Examine the material below. Gather every line in which the string "frame" appears.
RECORDS SUPPLIED Start Marker
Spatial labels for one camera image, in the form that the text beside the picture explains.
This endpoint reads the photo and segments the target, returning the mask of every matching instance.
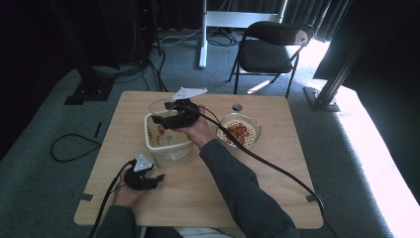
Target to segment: hand
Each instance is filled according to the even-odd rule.
[[[200,113],[205,114],[206,110],[202,107],[204,106],[200,105]],[[198,120],[190,127],[179,128],[175,129],[174,131],[185,133],[189,140],[191,140],[200,150],[209,141],[214,139],[210,132],[207,120],[202,116],[200,116]]]
[[[115,185],[116,190],[114,192],[114,200],[112,201],[113,205],[134,207],[139,201],[144,190],[133,190],[124,182],[124,176],[127,171],[122,171],[120,174],[120,180],[117,185]]]

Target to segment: gray sleeve
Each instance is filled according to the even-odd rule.
[[[247,238],[298,237],[290,216],[260,189],[256,174],[233,157],[217,139],[202,148],[200,157]]]
[[[137,238],[136,216],[126,206],[112,205],[98,229],[96,238]]]

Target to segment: chair back
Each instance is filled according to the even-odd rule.
[[[278,46],[306,47],[313,36],[314,30],[310,25],[262,21],[251,24],[246,29],[243,40],[252,37]]]

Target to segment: food in basket
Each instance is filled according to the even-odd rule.
[[[246,138],[251,136],[249,129],[243,123],[238,123],[236,125],[229,126],[227,130],[243,146],[245,145]]]

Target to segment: person
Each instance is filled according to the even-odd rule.
[[[205,113],[205,110],[200,108],[200,112]],[[212,136],[205,118],[199,117],[192,126],[175,131],[185,133],[199,148],[199,155],[213,176],[234,221],[247,238],[298,237],[290,216],[260,189],[257,175]],[[124,184],[123,177],[124,173],[116,187]],[[143,192],[128,186],[118,188],[97,237],[136,237],[136,218],[131,207],[141,199]]]

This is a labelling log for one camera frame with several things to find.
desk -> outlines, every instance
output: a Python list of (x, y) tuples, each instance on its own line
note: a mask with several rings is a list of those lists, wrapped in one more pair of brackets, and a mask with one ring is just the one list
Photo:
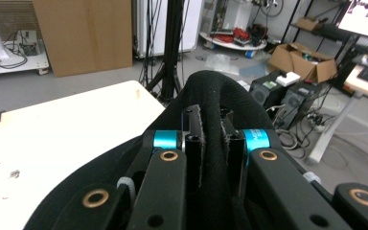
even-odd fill
[(70, 173), (141, 135), (164, 107), (127, 81), (2, 114), (0, 229), (22, 229)]
[(343, 119), (348, 115), (349, 112), (355, 107), (357, 102), (363, 96), (363, 94), (368, 95), (368, 81), (362, 80), (357, 77), (360, 71), (363, 69), (362, 66), (357, 65), (348, 76), (348, 79), (345, 80), (345, 84), (355, 90), (355, 94), (348, 101), (339, 115), (335, 118), (334, 122), (322, 132), (318, 141), (316, 142), (314, 148), (312, 149), (309, 157), (307, 158), (307, 163), (309, 164), (318, 164), (322, 158), (322, 155), (325, 152), (328, 144), (331, 141), (331, 138), (334, 135), (336, 128), (343, 121)]

cardboard box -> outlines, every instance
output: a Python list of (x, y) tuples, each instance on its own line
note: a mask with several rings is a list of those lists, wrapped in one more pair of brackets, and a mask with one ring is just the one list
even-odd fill
[(298, 74), (300, 80), (318, 83), (336, 74), (333, 57), (312, 51), (299, 43), (277, 46), (268, 63), (276, 69)]
[(57, 77), (132, 65), (131, 1), (33, 3)]
[(297, 27), (304, 29), (306, 31), (313, 31), (319, 29), (322, 26), (322, 23), (318, 23), (316, 19), (309, 17), (302, 17), (297, 21)]

white table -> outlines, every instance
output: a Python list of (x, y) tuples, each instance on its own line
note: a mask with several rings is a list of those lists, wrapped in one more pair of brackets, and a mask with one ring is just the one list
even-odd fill
[(345, 80), (345, 84), (355, 90), (355, 94), (351, 97), (342, 111), (337, 115), (333, 123), (322, 132), (318, 141), (316, 142), (314, 148), (312, 149), (310, 155), (307, 158), (307, 162), (309, 164), (318, 164), (324, 155), (325, 149), (331, 141), (331, 138), (334, 135), (336, 128), (342, 123), (343, 119), (351, 112), (351, 110), (355, 107), (357, 102), (363, 96), (363, 94), (368, 95), (368, 81), (362, 80), (357, 77), (360, 71), (363, 69), (362, 66), (357, 65), (354, 70), (352, 70), (351, 74)]
[(141, 135), (164, 107), (137, 81), (2, 114), (0, 229), (22, 229), (80, 166)]

gray floor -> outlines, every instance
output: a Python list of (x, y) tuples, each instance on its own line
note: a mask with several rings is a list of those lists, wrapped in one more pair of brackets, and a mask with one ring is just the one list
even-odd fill
[[(204, 49), (200, 40), (195, 51), (183, 56), (184, 81), (198, 70), (209, 69), (205, 67), (204, 59), (211, 54), (229, 56), (231, 65), (239, 67), (242, 76), (227, 75), (236, 81), (249, 84), (266, 72), (265, 64), (269, 58), (265, 53), (258, 53), (254, 58), (248, 59), (241, 51), (224, 48)], [(182, 79), (180, 64), (178, 74)], [(142, 62), (135, 60), (132, 67), (64, 78), (56, 78), (52, 72), (44, 76), (37, 75), (35, 71), (2, 74), (0, 75), (0, 111), (40, 104), (123, 81), (138, 81), (141, 68)], [(348, 100), (347, 96), (332, 90), (321, 112), (336, 115)], [(310, 129), (307, 124), (303, 124), (303, 128), (305, 131)], [(310, 152), (318, 137), (319, 133), (310, 134), (311, 144), (306, 148), (306, 153)], [(301, 156), (303, 151), (298, 149), (289, 153)], [(323, 186), (331, 193), (340, 183), (358, 182), (368, 185), (368, 98), (363, 98), (341, 124), (320, 164), (310, 166), (304, 160), (297, 159), (297, 161), (307, 170), (319, 175)]]

black tripod stand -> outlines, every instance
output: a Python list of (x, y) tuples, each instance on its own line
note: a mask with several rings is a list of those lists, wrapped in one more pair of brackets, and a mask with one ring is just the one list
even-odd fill
[(185, 0), (169, 0), (167, 7), (166, 40), (164, 57), (160, 71), (154, 79), (147, 83), (146, 89), (151, 91), (160, 81), (162, 82), (159, 100), (168, 103), (181, 91), (181, 84), (177, 76), (178, 51), (182, 33), (182, 18)]

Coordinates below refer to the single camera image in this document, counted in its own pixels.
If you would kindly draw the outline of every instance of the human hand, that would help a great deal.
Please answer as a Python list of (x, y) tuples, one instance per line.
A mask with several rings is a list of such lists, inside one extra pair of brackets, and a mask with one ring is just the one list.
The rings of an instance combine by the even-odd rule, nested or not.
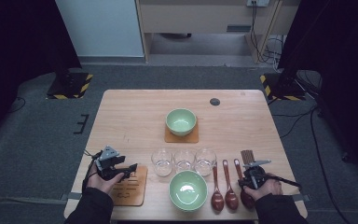
[(250, 189), (246, 186), (244, 186), (243, 189), (245, 190), (245, 193), (249, 194), (255, 201), (270, 193), (273, 195), (283, 194), (281, 182), (275, 179), (268, 179), (259, 189)]
[(110, 180), (102, 179), (97, 173), (97, 166), (92, 164), (91, 169), (89, 171), (89, 182), (87, 183), (87, 188), (95, 188), (98, 189), (108, 195), (110, 195), (110, 190), (112, 190), (113, 186), (120, 181), (120, 179), (124, 176), (124, 173), (120, 173), (113, 177)]

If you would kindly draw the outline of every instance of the white wall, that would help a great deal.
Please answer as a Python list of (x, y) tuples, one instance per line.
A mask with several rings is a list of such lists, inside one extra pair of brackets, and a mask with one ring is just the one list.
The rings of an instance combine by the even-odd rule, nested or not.
[(144, 57), (134, 0), (56, 0), (79, 57)]

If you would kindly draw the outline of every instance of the black and yellow tape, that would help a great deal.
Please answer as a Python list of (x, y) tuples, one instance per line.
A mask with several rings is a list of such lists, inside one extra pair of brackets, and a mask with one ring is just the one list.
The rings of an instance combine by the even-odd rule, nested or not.
[(271, 91), (271, 87), (266, 81), (265, 76), (261, 76), (261, 83), (263, 83), (264, 91), (266, 92), (267, 98), (269, 100), (292, 100), (292, 101), (299, 101), (299, 100), (305, 100), (304, 96), (293, 96), (293, 95), (284, 95), (284, 96), (276, 96)]
[(92, 76), (93, 76), (92, 74), (87, 75), (87, 77), (84, 80), (84, 83), (83, 83), (81, 89), (76, 94), (70, 94), (70, 95), (68, 95), (68, 94), (53, 94), (53, 95), (49, 95), (48, 99), (64, 100), (64, 99), (83, 98), (84, 94), (86, 93), (87, 88), (90, 85)]

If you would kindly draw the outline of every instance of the gray carpet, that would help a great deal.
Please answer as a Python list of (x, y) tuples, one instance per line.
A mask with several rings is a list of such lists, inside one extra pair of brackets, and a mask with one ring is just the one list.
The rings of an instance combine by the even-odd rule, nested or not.
[[(12, 113), (0, 124), (0, 197), (31, 197), (60, 203), (76, 176), (103, 92), (109, 89), (259, 89), (267, 68), (97, 66), (84, 98), (47, 100), (54, 79), (47, 74), (21, 85)], [(315, 105), (307, 101), (276, 101), (273, 115), (306, 113)], [(77, 124), (88, 114), (82, 134)], [(297, 117), (274, 116), (280, 135), (287, 134)], [(323, 118), (313, 115), (321, 158), (338, 207), (351, 223), (358, 223), (358, 164), (341, 160), (342, 151)], [(300, 119), (282, 138), (296, 180), (309, 194), (309, 223), (345, 223), (337, 214), (324, 183), (313, 142), (310, 115)], [(64, 204), (0, 202), (0, 223), (63, 223)]]

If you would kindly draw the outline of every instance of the black curtain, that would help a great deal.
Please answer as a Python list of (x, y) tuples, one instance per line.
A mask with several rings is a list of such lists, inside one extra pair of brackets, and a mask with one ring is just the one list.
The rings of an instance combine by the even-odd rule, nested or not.
[(302, 0), (279, 67), (321, 74), (318, 104), (358, 161), (358, 1)]
[(19, 85), (81, 67), (53, 0), (0, 0), (0, 120)]

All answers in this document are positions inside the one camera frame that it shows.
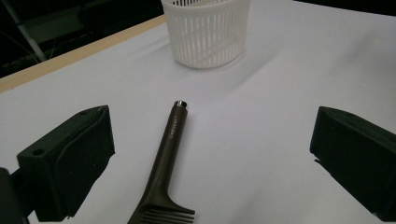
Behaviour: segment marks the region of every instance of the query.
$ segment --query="white plastic basket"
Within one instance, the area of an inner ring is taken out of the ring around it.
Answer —
[[[162,4],[177,62],[217,67],[245,47],[250,0],[162,0]]]

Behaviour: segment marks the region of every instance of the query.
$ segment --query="white tabletop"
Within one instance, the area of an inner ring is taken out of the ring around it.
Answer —
[[[320,105],[396,133],[396,18],[253,0],[246,50],[174,62],[166,25],[0,94],[0,166],[78,111],[109,105],[116,155],[67,224],[125,224],[175,100],[190,105],[170,195],[198,224],[382,223],[309,153]],[[30,215],[31,223],[37,223]]]

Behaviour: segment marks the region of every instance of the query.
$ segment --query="comb teeth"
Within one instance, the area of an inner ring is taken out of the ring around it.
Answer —
[[[143,216],[140,223],[144,224],[187,224],[193,223],[194,217],[171,210],[150,209]]]

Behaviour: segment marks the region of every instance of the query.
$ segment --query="dark brown comb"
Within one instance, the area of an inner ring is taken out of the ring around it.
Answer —
[[[187,224],[193,222],[195,212],[177,205],[168,195],[169,182],[187,113],[187,104],[183,101],[176,101],[169,115],[145,192],[128,224]]]

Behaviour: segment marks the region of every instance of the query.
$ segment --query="basket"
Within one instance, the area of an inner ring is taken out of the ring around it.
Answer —
[[[162,0],[175,60],[211,68],[244,49],[250,0]]]

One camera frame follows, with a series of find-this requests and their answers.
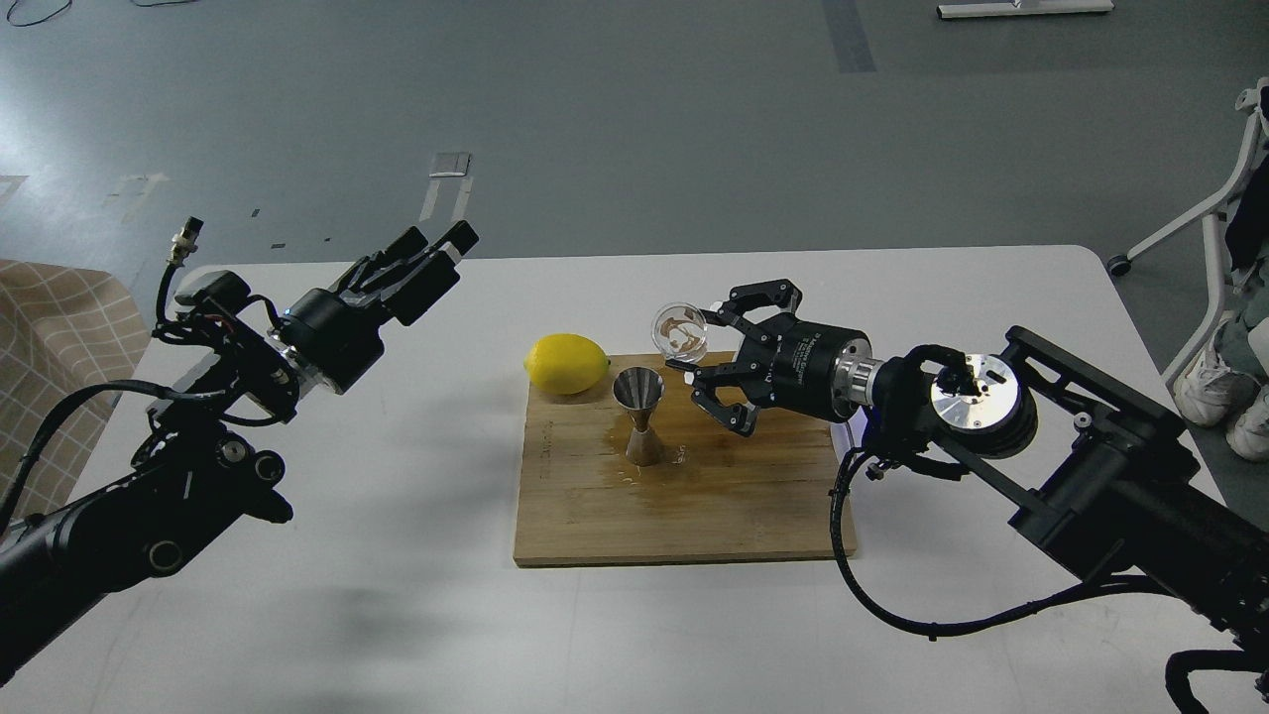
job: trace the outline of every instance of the cutting board
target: cutting board
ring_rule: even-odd
[[[711,353],[702,364],[728,360],[731,353]],[[632,424],[612,387],[632,367],[665,382],[651,421],[665,460],[652,467],[624,457]],[[744,401],[740,391],[718,394]],[[827,493],[836,468],[827,424],[764,410],[745,439],[693,405],[683,373],[660,354],[615,355],[585,393],[529,387],[513,558],[520,567],[832,558]],[[849,503],[843,542],[854,553]]]

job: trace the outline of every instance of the jigger
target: jigger
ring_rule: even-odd
[[[634,422],[631,439],[626,443],[626,460],[636,467],[651,467],[661,460],[664,449],[648,420],[665,393],[665,383],[656,370],[631,368],[622,370],[613,380],[613,397]]]

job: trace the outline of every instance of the caster wheel
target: caster wheel
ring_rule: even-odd
[[[1110,259],[1107,260],[1107,270],[1109,270],[1114,276],[1126,275],[1131,269],[1132,260],[1129,260],[1127,255],[1112,255]]]

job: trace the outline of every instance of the sneaker
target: sneaker
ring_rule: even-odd
[[[1230,426],[1225,441],[1247,462],[1269,462],[1269,387],[1260,388],[1256,401]]]
[[[1173,386],[1181,417],[1199,427],[1214,427],[1255,394],[1256,380],[1225,364],[1211,341]]]

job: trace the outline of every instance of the silver disc
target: silver disc
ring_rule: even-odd
[[[1018,378],[995,354],[966,354],[978,397],[948,394],[938,384],[930,386],[930,405],[938,416],[954,430],[973,432],[990,430],[1005,421],[1018,405]]]
RECORDS SUPPLIED End Marker
* _EXERCISE RESULT_
This is a labelling log for one camera frame with several things to find.
All answers in this document are positions inside the one camera frame that it shows.
One camera frame follows, with a series of find-this requests and their answers.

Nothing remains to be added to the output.